Responding to TEACHNJ Enthusiasts

Saturday's Trenton Times had this editorial enthusing about TEACHNJ the new teacher evaluation law.
http://www.nj.com/times-opinion/index.ssf/2013/10/opinion_teachnj_reforms_are_ma.html

I wrote the letter below to the editor in response.

To the editor:
I was certainly entertained by reading Janellen Duffy’s rather breathless endorsement of TEACHNJ in Saturday’s (October 12, 2013) edition of the Trenton Times. In these days of rampant cynicism it is nice to read such gosh-golly-gee-willikers enthusiasm in print. Alas, if only Ms. Duffy had saved her enthusiasm for something worthwhile.

TEACHNJ is a law that resulted from the determination of Commissioner Cerf and Governor Christie to use student test scores to assess teacher effectiveness. This effort alone is fraught with problems. First of all, these tests are designed to measure what students have learned, not teacher effectiveness. Using a test designed for one thing to measure another violates the first rule of statistical measures. Secondly, the ability of the Student Growth Percentiles (SGPs) to determine teacher effectiveness has been consistently questioned in the education literature.

 Only 20% of teachers teach classes where students are evaluated using State tests (math and language arts in grades 3-8). It would obviously create discord in a school if a few teachers’ jobs were on the line due to test scores, while the other teachers skated by.
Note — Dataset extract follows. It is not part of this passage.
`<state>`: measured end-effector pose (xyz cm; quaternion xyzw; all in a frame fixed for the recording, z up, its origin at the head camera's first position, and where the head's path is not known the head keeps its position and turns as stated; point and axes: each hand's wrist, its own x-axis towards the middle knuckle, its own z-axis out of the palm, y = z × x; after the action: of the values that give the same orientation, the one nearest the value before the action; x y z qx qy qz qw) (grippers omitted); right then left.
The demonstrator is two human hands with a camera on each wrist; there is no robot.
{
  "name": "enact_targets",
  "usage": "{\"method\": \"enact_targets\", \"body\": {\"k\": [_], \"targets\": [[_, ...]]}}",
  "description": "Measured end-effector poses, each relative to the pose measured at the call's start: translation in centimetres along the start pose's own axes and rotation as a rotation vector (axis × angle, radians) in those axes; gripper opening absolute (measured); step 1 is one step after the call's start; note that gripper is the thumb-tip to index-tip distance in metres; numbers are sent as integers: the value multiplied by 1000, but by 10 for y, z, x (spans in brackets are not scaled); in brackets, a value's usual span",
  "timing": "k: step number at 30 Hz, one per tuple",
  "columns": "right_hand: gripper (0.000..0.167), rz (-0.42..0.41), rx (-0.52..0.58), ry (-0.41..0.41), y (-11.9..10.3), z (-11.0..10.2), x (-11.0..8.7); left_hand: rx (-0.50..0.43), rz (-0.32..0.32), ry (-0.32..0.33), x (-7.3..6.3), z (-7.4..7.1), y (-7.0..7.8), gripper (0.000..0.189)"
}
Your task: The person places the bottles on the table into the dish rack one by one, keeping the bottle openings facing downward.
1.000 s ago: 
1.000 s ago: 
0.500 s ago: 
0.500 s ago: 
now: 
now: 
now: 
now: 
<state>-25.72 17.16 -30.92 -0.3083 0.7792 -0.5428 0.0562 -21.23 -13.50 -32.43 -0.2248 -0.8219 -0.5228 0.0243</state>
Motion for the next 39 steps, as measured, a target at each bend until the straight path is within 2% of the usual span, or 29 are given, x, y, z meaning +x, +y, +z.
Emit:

The DOE solved this problem by making all other teachers develop Student Growth Objectives (SGOs). While this might serve the purpose of keeping some peace in the school building, there is no evidence that SGOs are an effective way to measure teacher effectiveness. The DOE’s own website points teachers to an article that says, “there are not yet any research-based models for evaluating teachers’ impact on student learning for non-tested groups”(Goe & Holdheide, 2011). This is the kind of measure we are to use to make tenure decisions?

To read Ms. Duffy’s article you would think that teacher evaluation and professional development did not exist prior to TEACHNJ. In my experience as a school district administrator, I have seen rigorous programs of evaluation and professional improvement in many New Jersey school districts. I have seen the vast majority of teachers well prepared and willing to work to improve. I have seen the vast majority of administrators who are knowledgeable about instruction and dedicated to helping teachers do well. TEACHNJ is a slap in the face for every education professional in the State.

Should teacher evaluation and professional development be better? Certainly. Will tying teacher evaluation to test scores and growth objectives improve student learning? The research would indicate that it is not likely. If teachers based their instructional practice on research as shaky as this, they would certainly not receive a good evaluation. Perhaps it is time to evaluate the evaluators.